### WHAT NEEDS TO BE DONE
Retype each entry below exactly as it stands.

Items from a data source:
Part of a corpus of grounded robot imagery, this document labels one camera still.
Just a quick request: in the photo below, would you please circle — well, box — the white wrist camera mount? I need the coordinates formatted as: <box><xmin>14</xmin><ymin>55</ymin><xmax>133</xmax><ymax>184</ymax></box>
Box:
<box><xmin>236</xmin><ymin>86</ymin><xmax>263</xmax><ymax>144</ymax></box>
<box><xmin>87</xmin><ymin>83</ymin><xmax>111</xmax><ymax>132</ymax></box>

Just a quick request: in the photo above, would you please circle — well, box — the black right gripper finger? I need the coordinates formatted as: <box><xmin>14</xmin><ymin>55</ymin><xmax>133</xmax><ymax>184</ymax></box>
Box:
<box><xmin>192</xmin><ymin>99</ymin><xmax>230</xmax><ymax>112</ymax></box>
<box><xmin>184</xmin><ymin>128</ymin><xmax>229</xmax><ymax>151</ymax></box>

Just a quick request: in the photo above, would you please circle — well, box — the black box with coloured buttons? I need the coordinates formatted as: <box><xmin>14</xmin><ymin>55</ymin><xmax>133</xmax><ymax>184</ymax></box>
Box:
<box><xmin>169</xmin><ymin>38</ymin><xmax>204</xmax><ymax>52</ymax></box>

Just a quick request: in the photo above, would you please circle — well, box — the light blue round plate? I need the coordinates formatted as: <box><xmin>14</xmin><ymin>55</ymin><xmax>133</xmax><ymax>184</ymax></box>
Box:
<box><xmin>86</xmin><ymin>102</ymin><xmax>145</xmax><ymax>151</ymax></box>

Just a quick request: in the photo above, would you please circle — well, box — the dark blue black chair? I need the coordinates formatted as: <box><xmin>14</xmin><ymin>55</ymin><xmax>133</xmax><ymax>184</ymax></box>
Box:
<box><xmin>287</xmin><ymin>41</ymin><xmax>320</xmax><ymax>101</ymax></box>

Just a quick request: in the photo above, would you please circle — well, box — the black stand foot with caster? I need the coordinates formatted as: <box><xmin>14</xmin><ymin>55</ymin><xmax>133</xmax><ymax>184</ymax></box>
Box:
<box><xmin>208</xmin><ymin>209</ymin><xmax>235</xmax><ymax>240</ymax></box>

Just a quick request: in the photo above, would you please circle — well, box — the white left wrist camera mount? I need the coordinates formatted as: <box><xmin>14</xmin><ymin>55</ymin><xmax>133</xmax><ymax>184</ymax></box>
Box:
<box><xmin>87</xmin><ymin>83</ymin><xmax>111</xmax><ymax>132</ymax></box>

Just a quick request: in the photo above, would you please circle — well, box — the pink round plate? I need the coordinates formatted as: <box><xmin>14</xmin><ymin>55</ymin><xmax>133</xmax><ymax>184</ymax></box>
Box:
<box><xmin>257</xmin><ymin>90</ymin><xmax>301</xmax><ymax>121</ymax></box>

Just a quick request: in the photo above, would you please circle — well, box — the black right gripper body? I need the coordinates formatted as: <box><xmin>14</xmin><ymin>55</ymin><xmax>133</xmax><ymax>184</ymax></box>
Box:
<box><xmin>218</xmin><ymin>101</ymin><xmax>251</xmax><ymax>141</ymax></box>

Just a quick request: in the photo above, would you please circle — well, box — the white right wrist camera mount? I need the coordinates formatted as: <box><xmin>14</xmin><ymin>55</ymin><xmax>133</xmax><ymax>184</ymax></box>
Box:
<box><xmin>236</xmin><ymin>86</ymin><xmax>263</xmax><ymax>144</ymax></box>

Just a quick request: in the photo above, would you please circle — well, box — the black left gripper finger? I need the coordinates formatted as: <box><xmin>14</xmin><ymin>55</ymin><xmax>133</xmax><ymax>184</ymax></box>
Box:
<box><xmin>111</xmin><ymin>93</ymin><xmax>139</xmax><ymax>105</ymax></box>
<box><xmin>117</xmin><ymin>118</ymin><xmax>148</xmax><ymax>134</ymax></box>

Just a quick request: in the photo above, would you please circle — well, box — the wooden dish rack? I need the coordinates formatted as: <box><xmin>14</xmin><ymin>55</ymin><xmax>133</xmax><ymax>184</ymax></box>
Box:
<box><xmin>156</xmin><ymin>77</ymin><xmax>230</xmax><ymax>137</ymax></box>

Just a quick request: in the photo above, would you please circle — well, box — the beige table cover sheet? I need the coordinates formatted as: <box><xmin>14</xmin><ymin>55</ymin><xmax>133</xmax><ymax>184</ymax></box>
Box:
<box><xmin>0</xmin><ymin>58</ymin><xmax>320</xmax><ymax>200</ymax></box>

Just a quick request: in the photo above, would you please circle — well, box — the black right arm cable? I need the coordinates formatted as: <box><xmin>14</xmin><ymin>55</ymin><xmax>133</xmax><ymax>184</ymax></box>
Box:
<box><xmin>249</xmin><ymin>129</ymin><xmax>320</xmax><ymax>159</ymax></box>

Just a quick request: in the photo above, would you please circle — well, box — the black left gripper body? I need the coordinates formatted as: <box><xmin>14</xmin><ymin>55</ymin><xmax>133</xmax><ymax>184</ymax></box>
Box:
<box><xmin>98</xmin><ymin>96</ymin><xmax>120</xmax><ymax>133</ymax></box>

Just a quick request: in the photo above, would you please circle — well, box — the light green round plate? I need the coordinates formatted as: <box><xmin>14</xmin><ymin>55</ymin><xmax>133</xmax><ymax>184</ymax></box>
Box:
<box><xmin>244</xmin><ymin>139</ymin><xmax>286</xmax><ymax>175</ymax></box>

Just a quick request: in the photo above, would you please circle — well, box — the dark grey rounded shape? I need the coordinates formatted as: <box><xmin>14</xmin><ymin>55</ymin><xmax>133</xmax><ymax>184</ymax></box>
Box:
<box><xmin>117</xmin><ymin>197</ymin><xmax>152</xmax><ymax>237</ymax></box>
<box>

### ANSWER FOR THE TASK
Part of a corpus of grounded robot imagery, this document labels one camera still.
Just a quick request: in the photo below, would you please circle — well, box — the white wrist camera mount? I need the coordinates formatted as: <box><xmin>14</xmin><ymin>55</ymin><xmax>133</xmax><ymax>184</ymax></box>
Box:
<box><xmin>236</xmin><ymin>86</ymin><xmax>263</xmax><ymax>144</ymax></box>
<box><xmin>87</xmin><ymin>83</ymin><xmax>111</xmax><ymax>132</ymax></box>

Just a quick request: in the photo above, would you please circle — well, box — the black right gripper finger? I need the coordinates formatted as: <box><xmin>14</xmin><ymin>55</ymin><xmax>133</xmax><ymax>184</ymax></box>
Box:
<box><xmin>192</xmin><ymin>99</ymin><xmax>230</xmax><ymax>112</ymax></box>
<box><xmin>184</xmin><ymin>128</ymin><xmax>229</xmax><ymax>151</ymax></box>

Just a quick request: in the photo above, would you please circle — well, box — the black box with coloured buttons? I need the coordinates formatted as: <box><xmin>14</xmin><ymin>55</ymin><xmax>133</xmax><ymax>184</ymax></box>
Box:
<box><xmin>169</xmin><ymin>38</ymin><xmax>204</xmax><ymax>52</ymax></box>

Just a quick request: in the photo above, would you please circle — well, box — the light blue round plate? I need the coordinates formatted as: <box><xmin>14</xmin><ymin>55</ymin><xmax>133</xmax><ymax>184</ymax></box>
Box:
<box><xmin>86</xmin><ymin>102</ymin><xmax>145</xmax><ymax>151</ymax></box>

Just a quick request: in the photo above, would you please circle — well, box — the dark blue black chair? I need the coordinates formatted as: <box><xmin>14</xmin><ymin>55</ymin><xmax>133</xmax><ymax>184</ymax></box>
Box:
<box><xmin>287</xmin><ymin>41</ymin><xmax>320</xmax><ymax>101</ymax></box>

Just a quick request: in the photo above, would you please circle — well, box — the black stand foot with caster? I need the coordinates formatted as: <box><xmin>14</xmin><ymin>55</ymin><xmax>133</xmax><ymax>184</ymax></box>
Box:
<box><xmin>208</xmin><ymin>209</ymin><xmax>235</xmax><ymax>240</ymax></box>

Just a quick request: in the photo above, would you please circle — well, box — the white left wrist camera mount? I need the coordinates formatted as: <box><xmin>14</xmin><ymin>55</ymin><xmax>133</xmax><ymax>184</ymax></box>
Box:
<box><xmin>87</xmin><ymin>83</ymin><xmax>111</xmax><ymax>132</ymax></box>

Just a quick request: in the photo above, would you please circle — well, box — the pink round plate? I need the coordinates formatted as: <box><xmin>14</xmin><ymin>55</ymin><xmax>133</xmax><ymax>184</ymax></box>
Box:
<box><xmin>257</xmin><ymin>90</ymin><xmax>301</xmax><ymax>121</ymax></box>

Just a quick request: in the photo above, would you please circle — well, box — the black right gripper body? I need the coordinates formatted as: <box><xmin>14</xmin><ymin>55</ymin><xmax>133</xmax><ymax>184</ymax></box>
Box:
<box><xmin>218</xmin><ymin>101</ymin><xmax>251</xmax><ymax>141</ymax></box>

Just a quick request: in the photo above, would you please circle — well, box — the white right wrist camera mount? I need the coordinates formatted as: <box><xmin>14</xmin><ymin>55</ymin><xmax>133</xmax><ymax>184</ymax></box>
Box:
<box><xmin>236</xmin><ymin>86</ymin><xmax>263</xmax><ymax>144</ymax></box>

Just a quick request: in the photo above, would you please circle — well, box — the black left gripper finger? I need the coordinates formatted as: <box><xmin>14</xmin><ymin>55</ymin><xmax>133</xmax><ymax>184</ymax></box>
Box:
<box><xmin>111</xmin><ymin>93</ymin><xmax>139</xmax><ymax>105</ymax></box>
<box><xmin>117</xmin><ymin>118</ymin><xmax>148</xmax><ymax>134</ymax></box>

Just a quick request: in the photo above, would you please circle — well, box — the wooden dish rack? I need the coordinates formatted as: <box><xmin>14</xmin><ymin>55</ymin><xmax>133</xmax><ymax>184</ymax></box>
Box:
<box><xmin>156</xmin><ymin>77</ymin><xmax>230</xmax><ymax>137</ymax></box>

Just a quick request: in the photo above, would you please circle — well, box — the beige table cover sheet? I need the coordinates formatted as: <box><xmin>14</xmin><ymin>55</ymin><xmax>133</xmax><ymax>184</ymax></box>
Box:
<box><xmin>0</xmin><ymin>58</ymin><xmax>320</xmax><ymax>200</ymax></box>

Just a quick request: in the photo above, would you please circle — well, box — the black right arm cable? I need the coordinates formatted as: <box><xmin>14</xmin><ymin>55</ymin><xmax>133</xmax><ymax>184</ymax></box>
Box:
<box><xmin>249</xmin><ymin>129</ymin><xmax>320</xmax><ymax>159</ymax></box>

Just a quick request: in the photo above, would you please circle — well, box — the black left gripper body? I need the coordinates formatted as: <box><xmin>14</xmin><ymin>55</ymin><xmax>133</xmax><ymax>184</ymax></box>
Box:
<box><xmin>98</xmin><ymin>96</ymin><xmax>120</xmax><ymax>133</ymax></box>

Just a quick request: in the photo above, would you please circle — well, box — the light green round plate? I need the coordinates formatted as: <box><xmin>14</xmin><ymin>55</ymin><xmax>133</xmax><ymax>184</ymax></box>
Box:
<box><xmin>244</xmin><ymin>139</ymin><xmax>286</xmax><ymax>175</ymax></box>

Just a quick request: in the photo above, would you please circle — well, box — the dark grey rounded shape? I need the coordinates formatted as: <box><xmin>14</xmin><ymin>55</ymin><xmax>133</xmax><ymax>184</ymax></box>
Box:
<box><xmin>117</xmin><ymin>197</ymin><xmax>152</xmax><ymax>237</ymax></box>
<box>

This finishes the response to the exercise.